All lines from the one containing "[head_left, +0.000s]" to the end of the entries below should be output exactly as they appear. No other lines should be output.

__ENTRIES SUPPLIED__
· · · ·

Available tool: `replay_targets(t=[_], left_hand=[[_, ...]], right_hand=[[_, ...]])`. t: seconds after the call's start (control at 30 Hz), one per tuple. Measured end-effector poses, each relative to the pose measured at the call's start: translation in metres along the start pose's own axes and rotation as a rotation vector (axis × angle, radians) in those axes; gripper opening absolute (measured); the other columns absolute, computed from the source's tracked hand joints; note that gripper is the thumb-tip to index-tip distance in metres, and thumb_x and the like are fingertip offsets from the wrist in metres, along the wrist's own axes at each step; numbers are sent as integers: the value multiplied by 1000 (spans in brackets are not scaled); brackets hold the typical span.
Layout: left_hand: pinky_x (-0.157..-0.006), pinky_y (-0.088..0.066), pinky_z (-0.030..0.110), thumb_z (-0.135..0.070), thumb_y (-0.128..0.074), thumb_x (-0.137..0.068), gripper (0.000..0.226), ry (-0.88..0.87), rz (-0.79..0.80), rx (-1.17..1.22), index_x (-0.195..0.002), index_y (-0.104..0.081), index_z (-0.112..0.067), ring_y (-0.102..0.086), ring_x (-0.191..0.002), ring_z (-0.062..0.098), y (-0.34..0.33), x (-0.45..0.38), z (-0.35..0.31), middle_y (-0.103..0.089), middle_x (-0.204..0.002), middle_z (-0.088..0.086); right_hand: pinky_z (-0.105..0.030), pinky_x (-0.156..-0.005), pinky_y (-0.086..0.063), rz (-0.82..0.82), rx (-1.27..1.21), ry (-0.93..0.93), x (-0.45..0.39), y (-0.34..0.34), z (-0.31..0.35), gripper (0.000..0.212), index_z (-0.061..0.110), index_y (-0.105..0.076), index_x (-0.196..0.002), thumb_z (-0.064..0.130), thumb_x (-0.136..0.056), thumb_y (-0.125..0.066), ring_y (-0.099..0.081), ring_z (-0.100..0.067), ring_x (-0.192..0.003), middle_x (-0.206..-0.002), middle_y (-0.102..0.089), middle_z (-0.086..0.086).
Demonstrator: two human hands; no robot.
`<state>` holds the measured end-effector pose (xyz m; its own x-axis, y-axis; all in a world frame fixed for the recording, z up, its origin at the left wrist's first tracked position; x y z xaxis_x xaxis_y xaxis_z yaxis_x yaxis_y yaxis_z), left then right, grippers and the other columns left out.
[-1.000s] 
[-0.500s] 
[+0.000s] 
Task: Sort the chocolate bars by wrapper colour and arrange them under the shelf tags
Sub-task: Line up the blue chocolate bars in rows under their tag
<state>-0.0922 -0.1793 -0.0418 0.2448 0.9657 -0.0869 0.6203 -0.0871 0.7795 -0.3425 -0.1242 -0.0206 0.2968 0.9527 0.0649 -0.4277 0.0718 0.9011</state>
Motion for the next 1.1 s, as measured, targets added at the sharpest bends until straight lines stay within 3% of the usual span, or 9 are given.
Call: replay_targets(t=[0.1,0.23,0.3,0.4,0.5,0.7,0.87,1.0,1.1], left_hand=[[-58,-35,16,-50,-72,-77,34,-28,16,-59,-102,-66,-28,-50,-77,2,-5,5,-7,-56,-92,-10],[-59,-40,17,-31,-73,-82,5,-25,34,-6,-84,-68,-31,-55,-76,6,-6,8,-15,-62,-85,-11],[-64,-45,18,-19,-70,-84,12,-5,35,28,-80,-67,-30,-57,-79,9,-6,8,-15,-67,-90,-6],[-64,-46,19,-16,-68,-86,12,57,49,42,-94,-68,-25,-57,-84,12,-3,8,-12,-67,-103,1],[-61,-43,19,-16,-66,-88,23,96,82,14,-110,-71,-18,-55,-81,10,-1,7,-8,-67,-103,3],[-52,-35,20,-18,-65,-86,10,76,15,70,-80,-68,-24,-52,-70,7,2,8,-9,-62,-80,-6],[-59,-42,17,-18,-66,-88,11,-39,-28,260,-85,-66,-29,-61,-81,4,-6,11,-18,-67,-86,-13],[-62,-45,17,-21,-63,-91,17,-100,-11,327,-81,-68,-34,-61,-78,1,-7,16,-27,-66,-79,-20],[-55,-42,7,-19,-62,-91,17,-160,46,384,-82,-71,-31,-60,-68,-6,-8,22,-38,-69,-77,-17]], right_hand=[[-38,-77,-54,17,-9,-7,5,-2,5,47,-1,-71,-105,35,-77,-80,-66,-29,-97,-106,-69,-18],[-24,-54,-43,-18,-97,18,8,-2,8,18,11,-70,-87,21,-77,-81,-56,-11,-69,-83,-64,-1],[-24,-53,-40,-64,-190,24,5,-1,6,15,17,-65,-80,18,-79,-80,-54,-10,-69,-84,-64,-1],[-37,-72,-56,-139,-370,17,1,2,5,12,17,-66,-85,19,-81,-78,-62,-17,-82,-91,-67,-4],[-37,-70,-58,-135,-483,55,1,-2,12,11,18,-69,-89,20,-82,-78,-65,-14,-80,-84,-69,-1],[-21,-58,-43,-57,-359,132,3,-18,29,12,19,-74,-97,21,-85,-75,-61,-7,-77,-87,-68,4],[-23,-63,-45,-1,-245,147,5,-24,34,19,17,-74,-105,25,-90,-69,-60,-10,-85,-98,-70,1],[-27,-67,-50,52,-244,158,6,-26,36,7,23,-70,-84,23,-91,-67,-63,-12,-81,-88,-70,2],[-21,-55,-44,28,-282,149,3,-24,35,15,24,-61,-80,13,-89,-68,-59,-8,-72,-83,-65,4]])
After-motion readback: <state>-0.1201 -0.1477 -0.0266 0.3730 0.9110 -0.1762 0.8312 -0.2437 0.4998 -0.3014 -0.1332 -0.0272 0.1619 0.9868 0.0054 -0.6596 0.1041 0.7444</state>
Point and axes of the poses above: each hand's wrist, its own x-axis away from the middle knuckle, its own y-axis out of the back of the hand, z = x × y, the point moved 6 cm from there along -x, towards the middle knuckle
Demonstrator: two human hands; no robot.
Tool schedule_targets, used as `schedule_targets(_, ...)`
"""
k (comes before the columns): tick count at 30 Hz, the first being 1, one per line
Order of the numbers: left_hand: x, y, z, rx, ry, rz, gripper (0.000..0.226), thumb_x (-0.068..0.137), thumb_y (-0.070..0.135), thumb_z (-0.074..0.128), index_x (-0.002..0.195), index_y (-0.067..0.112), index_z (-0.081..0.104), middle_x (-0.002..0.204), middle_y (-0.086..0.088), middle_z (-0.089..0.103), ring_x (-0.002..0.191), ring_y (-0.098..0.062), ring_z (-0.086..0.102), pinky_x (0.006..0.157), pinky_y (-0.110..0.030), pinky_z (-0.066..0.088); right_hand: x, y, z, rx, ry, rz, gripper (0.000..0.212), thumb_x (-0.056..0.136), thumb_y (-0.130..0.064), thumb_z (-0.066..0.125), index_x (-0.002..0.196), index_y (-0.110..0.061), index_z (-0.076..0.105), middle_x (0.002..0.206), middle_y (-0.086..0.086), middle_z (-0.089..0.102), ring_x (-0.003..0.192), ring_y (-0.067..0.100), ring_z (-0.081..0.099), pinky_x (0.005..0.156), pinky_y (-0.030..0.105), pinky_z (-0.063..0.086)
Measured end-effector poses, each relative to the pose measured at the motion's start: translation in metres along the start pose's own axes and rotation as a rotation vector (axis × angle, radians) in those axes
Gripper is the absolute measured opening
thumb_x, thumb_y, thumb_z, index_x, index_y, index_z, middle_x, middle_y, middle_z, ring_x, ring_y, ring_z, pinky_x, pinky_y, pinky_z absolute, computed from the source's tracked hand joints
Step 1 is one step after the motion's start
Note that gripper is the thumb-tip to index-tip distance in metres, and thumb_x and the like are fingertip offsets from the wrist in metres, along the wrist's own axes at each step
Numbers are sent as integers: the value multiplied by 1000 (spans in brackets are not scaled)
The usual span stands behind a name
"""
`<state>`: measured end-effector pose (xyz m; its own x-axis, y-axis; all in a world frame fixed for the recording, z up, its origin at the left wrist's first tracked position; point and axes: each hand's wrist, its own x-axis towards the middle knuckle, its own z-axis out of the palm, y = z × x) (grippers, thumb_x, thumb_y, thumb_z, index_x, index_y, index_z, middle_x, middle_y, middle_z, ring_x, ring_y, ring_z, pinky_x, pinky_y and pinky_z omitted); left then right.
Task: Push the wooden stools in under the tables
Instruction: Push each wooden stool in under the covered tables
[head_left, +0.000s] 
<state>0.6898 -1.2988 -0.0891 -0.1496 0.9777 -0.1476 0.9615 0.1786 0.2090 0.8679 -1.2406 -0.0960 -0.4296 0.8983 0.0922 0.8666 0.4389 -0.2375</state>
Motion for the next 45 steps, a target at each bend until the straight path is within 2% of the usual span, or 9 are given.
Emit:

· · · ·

__SOLUTION BELOW__
[head_left, +0.000s] 
<state>0.6898 -1.2988 -0.0891 -0.1496 0.9777 -0.1476 0.9615 0.1786 0.2090 0.8679 -1.2406 -0.0960 -0.4296 0.8983 0.0922 0.8666 0.4389 -0.2375</state>
Motion for the next 45 steps, a target at each bend until the straight path is within 2% of the usual span, or 9 are given.
Emit:

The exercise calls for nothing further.